Top of Dataset extract

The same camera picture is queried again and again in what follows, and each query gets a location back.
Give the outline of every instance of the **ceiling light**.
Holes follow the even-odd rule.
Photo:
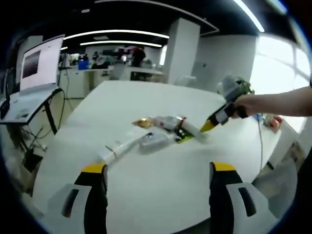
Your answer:
[[[102,36],[102,37],[94,37],[94,40],[109,40],[107,36]]]
[[[282,15],[287,14],[287,8],[279,0],[266,0]]]
[[[240,8],[242,8],[242,10],[249,16],[249,18],[253,21],[253,23],[258,28],[258,30],[261,33],[264,33],[264,28],[262,27],[262,25],[259,22],[259,20],[254,16],[254,14],[248,8],[248,6],[246,6],[245,3],[242,2],[242,0],[233,0],[233,1],[236,2],[236,4],[239,5]]]
[[[81,11],[81,13],[89,13],[90,12],[90,9],[84,9]]]
[[[102,41],[92,41],[92,42],[85,42],[80,43],[80,45],[92,45],[92,44],[104,44],[104,43],[119,43],[119,44],[138,44],[138,45],[149,45],[149,46],[155,46],[155,47],[162,47],[158,44],[153,43],[147,43],[147,42],[139,42],[139,41],[130,41],[130,40],[102,40]]]
[[[162,35],[159,33],[150,33],[150,32],[137,31],[137,30],[113,29],[113,30],[99,30],[99,31],[93,31],[93,32],[79,33],[79,34],[75,34],[75,35],[65,37],[64,40],[70,39],[70,38],[76,38],[76,37],[80,37],[80,36],[85,36],[85,35],[90,35],[90,34],[97,34],[97,33],[138,33],[138,34],[146,34],[146,35],[151,35],[151,36],[155,36],[155,37],[169,39],[169,36]]]

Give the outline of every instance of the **black ceiling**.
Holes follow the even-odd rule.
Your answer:
[[[16,33],[18,37],[11,38],[16,41],[29,35],[43,35],[44,39],[48,39],[59,34],[70,36],[107,29],[131,29],[168,35],[170,25],[183,17],[199,24],[201,34],[215,31],[213,27],[203,22],[205,20],[219,29],[219,32],[204,37],[258,34],[258,29],[253,22],[233,0],[155,0],[154,2],[177,7],[202,20],[168,7],[137,0],[110,0],[101,3],[94,3],[93,0],[29,0],[21,3],[9,2],[13,7],[12,14],[15,20],[11,20],[5,27],[10,33]],[[259,19],[266,33],[295,41],[287,16],[275,12],[265,0],[243,0],[243,2]],[[90,11],[82,13],[83,9],[90,9]],[[94,36],[68,39],[64,41],[64,46],[78,47],[82,42],[94,41]],[[166,39],[140,34],[109,33],[106,36],[116,40],[135,40],[162,45],[167,43]]]

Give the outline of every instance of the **laptop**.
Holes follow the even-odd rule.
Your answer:
[[[19,95],[57,88],[60,49],[64,35],[43,41],[23,55]]]
[[[57,86],[60,50],[64,35],[46,40],[23,55],[20,91],[10,96],[10,109],[0,124],[28,123]]]

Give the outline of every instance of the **white cabinet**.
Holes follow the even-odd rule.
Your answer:
[[[67,98],[85,98],[84,74],[76,67],[61,71],[59,86]]]

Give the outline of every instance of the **monitor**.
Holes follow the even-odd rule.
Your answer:
[[[64,35],[46,40],[26,51],[21,64],[20,90],[57,82]]]
[[[112,55],[113,51],[112,50],[103,50],[102,55]]]
[[[126,55],[121,56],[121,60],[126,62],[127,61],[127,56]]]

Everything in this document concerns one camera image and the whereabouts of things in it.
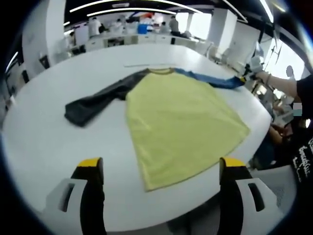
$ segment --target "hand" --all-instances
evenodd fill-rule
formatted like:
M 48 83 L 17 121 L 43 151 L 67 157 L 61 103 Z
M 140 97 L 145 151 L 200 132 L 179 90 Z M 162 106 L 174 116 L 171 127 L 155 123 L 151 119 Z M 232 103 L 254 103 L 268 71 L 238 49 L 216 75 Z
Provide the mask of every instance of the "hand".
M 262 71 L 262 72 L 258 72 L 255 76 L 257 78 L 260 78 L 265 83 L 266 80 L 268 79 L 269 73 Z

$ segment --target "blue sleeve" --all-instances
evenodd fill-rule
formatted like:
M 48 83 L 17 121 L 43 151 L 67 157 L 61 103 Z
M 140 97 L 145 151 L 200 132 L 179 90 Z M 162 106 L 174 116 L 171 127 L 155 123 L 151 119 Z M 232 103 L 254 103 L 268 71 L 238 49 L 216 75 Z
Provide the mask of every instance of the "blue sleeve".
M 215 88 L 224 88 L 224 89 L 234 89 L 240 86 L 243 86 L 245 83 L 241 81 L 238 77 L 232 77 L 230 79 L 221 79 L 215 78 L 203 74 L 193 73 L 191 71 L 185 71 L 182 69 L 175 69 L 177 73 L 184 74 L 188 77 L 192 77 L 198 81 L 209 83 L 212 87 Z

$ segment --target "workstation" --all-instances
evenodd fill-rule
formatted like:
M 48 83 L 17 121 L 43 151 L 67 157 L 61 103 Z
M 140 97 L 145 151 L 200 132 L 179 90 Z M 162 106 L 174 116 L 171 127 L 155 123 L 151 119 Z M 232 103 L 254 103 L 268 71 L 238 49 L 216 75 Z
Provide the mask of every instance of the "workstation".
M 248 169 L 249 177 L 236 178 L 246 180 L 239 188 L 256 185 L 265 202 L 255 213 L 257 202 L 240 188 L 245 215 L 256 217 L 245 217 L 238 234 L 258 223 L 258 234 L 267 234 L 287 216 L 296 197 L 291 167 L 271 171 L 270 164 L 251 162 L 270 126 L 289 124 L 294 112 L 281 111 L 289 97 L 270 76 L 256 75 L 298 81 L 311 66 L 299 39 L 273 24 L 273 14 L 281 14 L 277 3 L 271 17 L 260 10 L 259 19 L 230 5 L 42 0 L 34 8 L 20 57 L 11 63 L 19 62 L 8 65 L 3 85 L 18 89 L 3 95 L 10 103 L 2 142 L 18 191 L 48 229 L 86 234 L 79 219 L 85 179 L 71 173 L 94 158 L 101 159 L 95 165 L 101 162 L 100 214 L 108 234 L 218 234 L 225 210 L 212 201 L 222 195 L 220 159 L 229 166 L 228 157 Z M 204 218 L 190 217 L 209 204 Z

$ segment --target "round table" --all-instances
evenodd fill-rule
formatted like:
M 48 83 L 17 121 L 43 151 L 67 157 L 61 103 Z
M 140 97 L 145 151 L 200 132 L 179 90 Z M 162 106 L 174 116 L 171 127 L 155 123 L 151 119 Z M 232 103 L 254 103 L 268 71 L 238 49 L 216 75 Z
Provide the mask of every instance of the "round table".
M 179 184 L 145 192 L 125 101 L 115 100 L 86 128 L 70 124 L 65 105 L 96 93 L 136 71 L 177 67 L 219 78 L 230 70 L 175 45 L 105 48 L 68 59 L 26 84 L 4 121 L 8 168 L 26 203 L 43 210 L 45 198 L 83 159 L 104 160 L 104 223 L 107 231 L 128 231 L 163 223 L 201 205 L 219 190 L 218 164 Z M 251 129 L 230 156 L 247 163 L 259 147 L 270 116 L 245 88 L 217 89 Z

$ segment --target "bracelet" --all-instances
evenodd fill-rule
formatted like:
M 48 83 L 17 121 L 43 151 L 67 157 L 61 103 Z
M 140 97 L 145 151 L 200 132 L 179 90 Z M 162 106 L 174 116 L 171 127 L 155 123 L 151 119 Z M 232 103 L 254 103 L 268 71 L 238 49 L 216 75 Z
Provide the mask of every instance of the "bracelet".
M 269 74 L 269 75 L 268 75 L 268 78 L 267 78 L 267 80 L 266 80 L 265 85 L 267 85 L 267 84 L 268 84 L 268 81 L 269 81 L 270 77 L 271 77 L 271 74 Z

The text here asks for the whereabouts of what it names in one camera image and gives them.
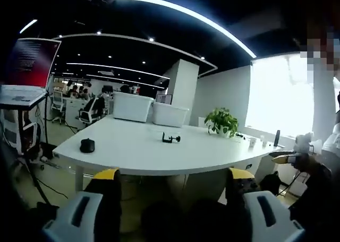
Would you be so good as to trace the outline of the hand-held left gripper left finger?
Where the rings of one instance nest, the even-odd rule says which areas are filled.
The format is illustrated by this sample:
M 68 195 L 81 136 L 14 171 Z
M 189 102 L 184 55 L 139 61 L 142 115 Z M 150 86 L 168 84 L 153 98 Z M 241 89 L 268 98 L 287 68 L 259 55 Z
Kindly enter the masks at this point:
M 44 225 L 46 241 L 120 241 L 121 199 L 119 169 L 98 172 Z

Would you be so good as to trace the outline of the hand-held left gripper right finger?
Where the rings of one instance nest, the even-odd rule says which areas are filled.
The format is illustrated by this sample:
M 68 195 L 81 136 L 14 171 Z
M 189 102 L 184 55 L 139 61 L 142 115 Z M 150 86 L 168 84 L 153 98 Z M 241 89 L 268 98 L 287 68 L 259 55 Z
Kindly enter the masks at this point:
M 225 184 L 228 228 L 233 241 L 301 241 L 305 230 L 270 191 L 262 191 L 253 174 L 228 168 Z

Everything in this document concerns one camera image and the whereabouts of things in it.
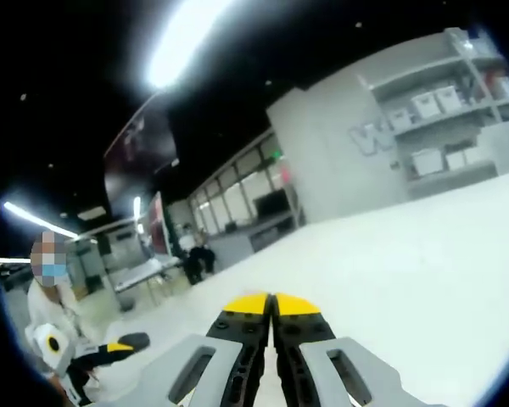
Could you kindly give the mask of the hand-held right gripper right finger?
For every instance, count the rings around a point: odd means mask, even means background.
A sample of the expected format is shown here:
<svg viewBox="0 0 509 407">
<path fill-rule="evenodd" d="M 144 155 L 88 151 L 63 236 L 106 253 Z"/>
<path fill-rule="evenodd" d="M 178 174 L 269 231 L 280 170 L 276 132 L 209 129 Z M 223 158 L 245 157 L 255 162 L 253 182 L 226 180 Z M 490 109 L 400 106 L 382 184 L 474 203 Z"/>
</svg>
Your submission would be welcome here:
<svg viewBox="0 0 509 407">
<path fill-rule="evenodd" d="M 271 297 L 277 373 L 288 406 L 425 406 L 399 372 L 350 337 L 337 338 L 311 302 Z"/>
</svg>

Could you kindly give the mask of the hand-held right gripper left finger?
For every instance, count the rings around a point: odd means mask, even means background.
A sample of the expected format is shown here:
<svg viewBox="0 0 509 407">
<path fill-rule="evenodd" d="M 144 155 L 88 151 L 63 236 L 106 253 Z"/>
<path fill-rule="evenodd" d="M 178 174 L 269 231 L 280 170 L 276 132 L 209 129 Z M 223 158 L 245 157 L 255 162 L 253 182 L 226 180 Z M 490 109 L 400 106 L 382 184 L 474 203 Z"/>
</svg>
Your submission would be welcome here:
<svg viewBox="0 0 509 407">
<path fill-rule="evenodd" d="M 264 372 L 273 296 L 227 304 L 205 335 L 192 334 L 149 364 L 143 406 L 252 406 Z"/>
</svg>

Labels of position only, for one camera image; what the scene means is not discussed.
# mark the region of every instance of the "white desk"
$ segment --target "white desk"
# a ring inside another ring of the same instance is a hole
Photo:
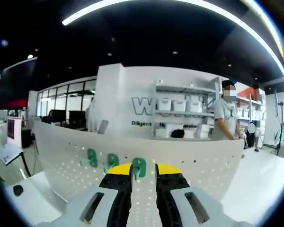
[[[258,224],[278,200],[284,188],[284,159],[254,148],[244,151],[235,177],[221,203],[224,213],[236,221]],[[13,185],[7,193],[31,225],[52,221],[64,211],[66,203],[51,191],[44,172],[19,183],[24,192],[14,196]]]
[[[256,225],[282,193],[284,158],[254,148],[244,154],[221,203],[232,219]]]
[[[21,185],[23,193],[16,197],[13,186]],[[5,188],[11,203],[19,211],[20,215],[27,220],[30,226],[57,219],[64,212],[66,202],[51,193],[44,172],[40,172],[26,180]]]

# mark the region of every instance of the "black ceiling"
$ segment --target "black ceiling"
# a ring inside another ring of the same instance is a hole
[[[208,1],[242,20],[248,11],[239,1]],[[93,2],[97,1],[1,1],[0,41],[6,39],[9,45],[0,46],[0,69],[25,60],[29,54],[38,56],[34,90],[94,76],[99,65],[119,62],[124,66],[206,71],[248,85],[282,77],[266,50],[242,28],[188,3],[130,1],[91,12],[68,26],[61,24],[67,16]],[[257,17],[251,18],[252,23],[246,23],[262,35],[281,59],[263,24]]]

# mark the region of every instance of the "glass wall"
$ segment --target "glass wall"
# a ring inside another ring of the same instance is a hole
[[[47,115],[51,110],[55,109],[56,92],[57,92],[56,88],[49,90],[48,99],[47,99]]]
[[[40,92],[37,98],[37,116],[47,116],[54,109],[66,110],[66,119],[69,119],[71,110],[86,111],[95,87],[96,80],[88,80]]]
[[[41,98],[41,116],[47,116],[47,99],[48,99],[48,90],[42,92]]]
[[[66,119],[70,117],[70,110],[81,110],[83,85],[84,83],[70,84],[67,95]]]

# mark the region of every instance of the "green plastic hook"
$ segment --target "green plastic hook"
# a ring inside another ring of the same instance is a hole
[[[138,177],[143,178],[146,175],[146,161],[143,158],[136,157],[133,159],[133,175],[134,179],[137,180]]]
[[[87,158],[83,161],[80,161],[81,166],[85,166],[89,164],[91,167],[97,168],[98,167],[98,160],[97,160],[97,154],[93,149],[87,150]]]
[[[105,174],[107,174],[108,171],[109,171],[111,168],[120,165],[120,163],[119,163],[119,158],[118,158],[118,156],[115,155],[115,154],[108,154],[108,155],[107,155],[107,163],[108,163],[108,169],[106,169],[105,167],[103,168],[103,171],[104,171]]]

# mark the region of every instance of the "black monitor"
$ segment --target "black monitor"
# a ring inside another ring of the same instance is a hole
[[[85,127],[86,125],[85,111],[71,110],[69,122],[70,122],[70,125],[75,124],[78,126]]]
[[[51,110],[48,114],[50,122],[65,122],[66,121],[66,111],[65,110]]]

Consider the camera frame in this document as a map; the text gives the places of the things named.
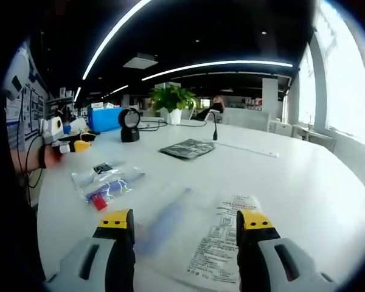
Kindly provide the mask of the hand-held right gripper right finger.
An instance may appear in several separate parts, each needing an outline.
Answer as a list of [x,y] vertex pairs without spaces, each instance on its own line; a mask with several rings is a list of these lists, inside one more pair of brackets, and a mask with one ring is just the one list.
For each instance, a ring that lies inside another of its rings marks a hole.
[[335,291],[331,277],[263,214],[238,210],[237,265],[240,291]]

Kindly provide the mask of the person's left hand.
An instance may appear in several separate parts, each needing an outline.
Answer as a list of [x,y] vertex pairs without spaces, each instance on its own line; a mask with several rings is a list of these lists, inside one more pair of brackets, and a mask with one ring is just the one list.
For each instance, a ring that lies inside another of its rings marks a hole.
[[47,145],[44,151],[44,163],[46,168],[55,167],[58,165],[64,158],[64,154],[56,151],[51,145]]

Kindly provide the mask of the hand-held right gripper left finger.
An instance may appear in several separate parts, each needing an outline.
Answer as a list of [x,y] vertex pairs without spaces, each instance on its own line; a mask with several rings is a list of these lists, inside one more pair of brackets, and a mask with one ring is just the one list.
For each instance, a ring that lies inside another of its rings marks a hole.
[[49,291],[133,291],[133,210],[108,212],[92,237],[75,245],[47,283]]

Bottom of Dataset extract

(Required action) If a line above holds the string "segment", copy it out.

(Answer to the problem)
$ segment --target "hand" --all-instances
$ segment --target "blue sleeve" --all-instances
$ segment --target "workstation" --all-instances
$ segment --target "round table" --all-instances
$ segment --target "bracelet" --all-instances
$ segment --target "white desk"
$ segment --target "black ceiling"
$ segment --target "glass wall"
$ segment --target "green plastic hook"
$ segment --target "black monitor"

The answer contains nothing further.